*Your goal*:
Your job is to set down the listing again exactly as it stands.
BEGIN Input for this task
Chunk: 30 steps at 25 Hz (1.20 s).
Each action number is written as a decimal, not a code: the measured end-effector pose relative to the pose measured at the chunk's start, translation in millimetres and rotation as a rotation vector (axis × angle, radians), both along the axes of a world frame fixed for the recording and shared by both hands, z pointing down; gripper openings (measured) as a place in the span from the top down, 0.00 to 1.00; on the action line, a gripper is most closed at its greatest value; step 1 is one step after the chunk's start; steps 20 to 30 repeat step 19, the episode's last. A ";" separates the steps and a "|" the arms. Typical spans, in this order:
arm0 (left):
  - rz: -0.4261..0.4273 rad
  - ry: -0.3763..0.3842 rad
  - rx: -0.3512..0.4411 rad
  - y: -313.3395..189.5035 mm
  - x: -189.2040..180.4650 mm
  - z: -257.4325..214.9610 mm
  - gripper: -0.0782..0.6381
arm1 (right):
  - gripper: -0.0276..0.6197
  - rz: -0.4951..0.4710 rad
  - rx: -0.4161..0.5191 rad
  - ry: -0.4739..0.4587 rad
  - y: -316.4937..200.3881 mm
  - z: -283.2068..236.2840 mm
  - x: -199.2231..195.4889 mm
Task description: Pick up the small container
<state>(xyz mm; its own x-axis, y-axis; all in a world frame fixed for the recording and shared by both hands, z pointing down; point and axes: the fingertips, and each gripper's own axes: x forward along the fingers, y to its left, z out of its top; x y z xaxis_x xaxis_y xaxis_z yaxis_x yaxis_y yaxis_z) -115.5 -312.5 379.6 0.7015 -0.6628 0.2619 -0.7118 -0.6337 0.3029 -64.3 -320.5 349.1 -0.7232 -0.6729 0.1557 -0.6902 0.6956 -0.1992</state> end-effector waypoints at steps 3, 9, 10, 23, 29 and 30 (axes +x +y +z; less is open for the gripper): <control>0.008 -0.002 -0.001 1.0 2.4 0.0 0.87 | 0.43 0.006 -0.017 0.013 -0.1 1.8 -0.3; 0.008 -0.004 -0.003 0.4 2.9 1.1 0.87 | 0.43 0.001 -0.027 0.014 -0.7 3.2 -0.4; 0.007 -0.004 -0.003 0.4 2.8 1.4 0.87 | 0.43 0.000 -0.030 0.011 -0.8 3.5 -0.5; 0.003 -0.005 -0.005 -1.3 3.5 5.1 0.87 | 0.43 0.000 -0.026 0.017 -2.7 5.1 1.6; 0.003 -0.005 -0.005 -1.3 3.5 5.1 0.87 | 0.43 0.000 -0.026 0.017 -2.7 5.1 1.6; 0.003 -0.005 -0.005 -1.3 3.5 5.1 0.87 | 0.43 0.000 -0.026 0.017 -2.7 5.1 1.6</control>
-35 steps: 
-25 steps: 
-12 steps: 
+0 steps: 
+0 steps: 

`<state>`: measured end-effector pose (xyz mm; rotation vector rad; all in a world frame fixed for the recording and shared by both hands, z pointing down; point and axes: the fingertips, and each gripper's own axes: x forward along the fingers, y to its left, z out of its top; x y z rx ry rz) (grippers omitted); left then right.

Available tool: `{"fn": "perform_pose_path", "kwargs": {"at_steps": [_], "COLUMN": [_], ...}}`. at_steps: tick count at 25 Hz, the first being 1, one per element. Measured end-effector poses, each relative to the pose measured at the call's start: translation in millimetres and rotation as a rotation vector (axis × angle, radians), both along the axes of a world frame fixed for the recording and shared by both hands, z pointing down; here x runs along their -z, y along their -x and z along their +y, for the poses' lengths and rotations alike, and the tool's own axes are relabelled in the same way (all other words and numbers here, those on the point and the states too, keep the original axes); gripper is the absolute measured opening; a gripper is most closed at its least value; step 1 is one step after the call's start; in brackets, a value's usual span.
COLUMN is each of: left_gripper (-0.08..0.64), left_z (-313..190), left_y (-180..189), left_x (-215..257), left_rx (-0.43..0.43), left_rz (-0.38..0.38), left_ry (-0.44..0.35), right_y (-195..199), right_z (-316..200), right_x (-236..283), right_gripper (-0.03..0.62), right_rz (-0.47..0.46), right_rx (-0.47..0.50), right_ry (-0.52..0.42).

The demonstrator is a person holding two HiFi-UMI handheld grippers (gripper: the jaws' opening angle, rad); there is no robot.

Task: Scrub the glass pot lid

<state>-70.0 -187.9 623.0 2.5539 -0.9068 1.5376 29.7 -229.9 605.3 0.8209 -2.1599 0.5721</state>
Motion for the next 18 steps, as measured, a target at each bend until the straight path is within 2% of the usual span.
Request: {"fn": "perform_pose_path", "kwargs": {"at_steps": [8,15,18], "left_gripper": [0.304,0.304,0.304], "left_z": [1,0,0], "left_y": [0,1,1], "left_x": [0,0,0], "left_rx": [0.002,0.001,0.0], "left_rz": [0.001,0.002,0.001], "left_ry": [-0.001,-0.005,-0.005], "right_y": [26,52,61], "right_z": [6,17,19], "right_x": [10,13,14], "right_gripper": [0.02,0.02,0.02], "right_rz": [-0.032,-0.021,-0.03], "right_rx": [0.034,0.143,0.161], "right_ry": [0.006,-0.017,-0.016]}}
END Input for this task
*Exercise solution*:
Chunk: 30 steps at 25 Hz (1.20 s).
Each action number is written as a decimal, not a code: the measured end-effector pose relative to the pose measured at the chunk's start, translation in millimetres and rotation as a rotation vector (axis × angle, radians), both along the axes of a world frame fixed for the recording and shared by both hands, z pointing down; gripper openings (measured) as a place in the span from the top down, 0.00 to 1.00; on the action line, a gripper is most closed at its greatest value; step 1 is one step after the chunk's start; steps 20 to 30 repeat step 19, the episode's last. A ";" separates the steps and a "|" the arms. Typical spans, in this order:
arm0 (left):
  - rz: -0.4261..0.4273 rad
  - ry: -0.3763..0.3842 rad
  - rx: -0.3512..0.4411 rad
  - y: -313.3395..189.5035 mm
  - x: -189.2040..180.4650 mm
  - z: -257.4325..214.9610 mm
  - gripper: -0.0782..0.6381
arm1 (right):
  - gripper: -0.0276..0.6197
  - rz: -0.4951..0.4710 rad
  - rx: -0.4161..0.5191 rad
  - ry: -0.4739..0.4587 rad
  - y: -316.4937..200.3881 mm
  - z: -283.2068..236.2840 mm
  - x: -199.2231..195.4889 mm
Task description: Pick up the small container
<state>(xyz mm; its own x-axis, y-axis; all in a world frame fixed for the recording and shared by both hands, z pointing down; point and axes: the fingertips, and each gripper's own axes: x forward along the fingers, y to its left, z out of its top; x y z xaxis_x xaxis_y xaxis_z yaxis_x yaxis_y yaxis_z) -115.5 -312.5 379.6 0.7015 -0.6628 0.2619 -0.7118 -0.6337 0.3029 -64.3 -320.5 349.1 -0.7232 -0.6729 0.1557 -0.6902 0.6956 -0.1992</state> end-effector waypoints at steps 3, 9, 10, 23, 29 and 30 (axes +x +y +z; less is open for the gripper): <control>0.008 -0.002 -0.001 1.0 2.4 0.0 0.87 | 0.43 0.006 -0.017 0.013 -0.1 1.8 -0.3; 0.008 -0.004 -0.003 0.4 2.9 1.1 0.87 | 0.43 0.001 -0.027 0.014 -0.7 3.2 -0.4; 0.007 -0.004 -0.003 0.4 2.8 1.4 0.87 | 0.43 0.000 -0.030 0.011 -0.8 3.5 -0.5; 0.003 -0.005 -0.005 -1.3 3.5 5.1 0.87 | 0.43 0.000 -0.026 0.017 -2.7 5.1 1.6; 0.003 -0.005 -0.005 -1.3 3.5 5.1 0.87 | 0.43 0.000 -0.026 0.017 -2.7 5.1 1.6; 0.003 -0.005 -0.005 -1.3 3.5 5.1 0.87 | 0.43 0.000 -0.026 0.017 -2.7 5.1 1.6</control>
-35 steps: 
-25 steps: 
-12 steps: 
+0 steps: 
+0 steps: 

`<state>`: measured end-effector pose (xyz mm; rotation vector rad; all in a world frame fixed for the recording and shared by both hands, z pointing down; point and axes: the fingertips, and each gripper's own axes: x forward along the fingers, y to its left, z out of its top; x y z rx ry rz) (grippers omitted); left then right.

Available tool: `{"fn": "perform_pose_path", "kwargs": {"at_steps": [_], "COLUMN": [_], ...}}`. at_steps: tick count at 25 Hz, the first being 1, one per element. Measured end-effector poses, each relative to the pose measured at the call's start: translation in millimetres and rotation as a rotation vector (axis × angle, radians), both along the axes of a world frame fixed for the recording and shared by both hands, z pointing down; here x runs along their -z, y along their -x and z along their +y, for the poses' lengths and rotations alike, and the tool's own axes are relabelled in the same way (all other words and numbers here, those on the point and the states too, keep the original axes); gripper is the absolute measured opening; a gripper is most closed at its least value; step 1 is one step after the call's start; in brackets, a value's usual span.
COLUMN is each of: left_gripper (-0.08..0.64), left_z (-313..190), left_y (-180..189), left_x (-215..257), left_rx (-0.43..0.43), left_rz (-0.38..0.38), left_ry (-0.44..0.35), right_y (-195..199), right_z (-316..200), right_x (-236..283), right_gripper (-0.03..0.62), right_rz (-0.47..0.46), right_rx (-0.47..0.50), right_ry (-0.52..0.42).

The demonstrator is a person holding two HiFi-UMI handheld grippers (gripper: the jaws' opening angle, rad); there is no robot.

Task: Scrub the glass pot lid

<state>-70.0 -187.9 623.0 2.5539 -0.9068 1.5376 29.7 -229.9 605.3 0.8209 -2.1599 0.5721</state>
Motion for the next 18 steps, as measured, a target at each bend until the straight path is within 2% of the usual span.
Request: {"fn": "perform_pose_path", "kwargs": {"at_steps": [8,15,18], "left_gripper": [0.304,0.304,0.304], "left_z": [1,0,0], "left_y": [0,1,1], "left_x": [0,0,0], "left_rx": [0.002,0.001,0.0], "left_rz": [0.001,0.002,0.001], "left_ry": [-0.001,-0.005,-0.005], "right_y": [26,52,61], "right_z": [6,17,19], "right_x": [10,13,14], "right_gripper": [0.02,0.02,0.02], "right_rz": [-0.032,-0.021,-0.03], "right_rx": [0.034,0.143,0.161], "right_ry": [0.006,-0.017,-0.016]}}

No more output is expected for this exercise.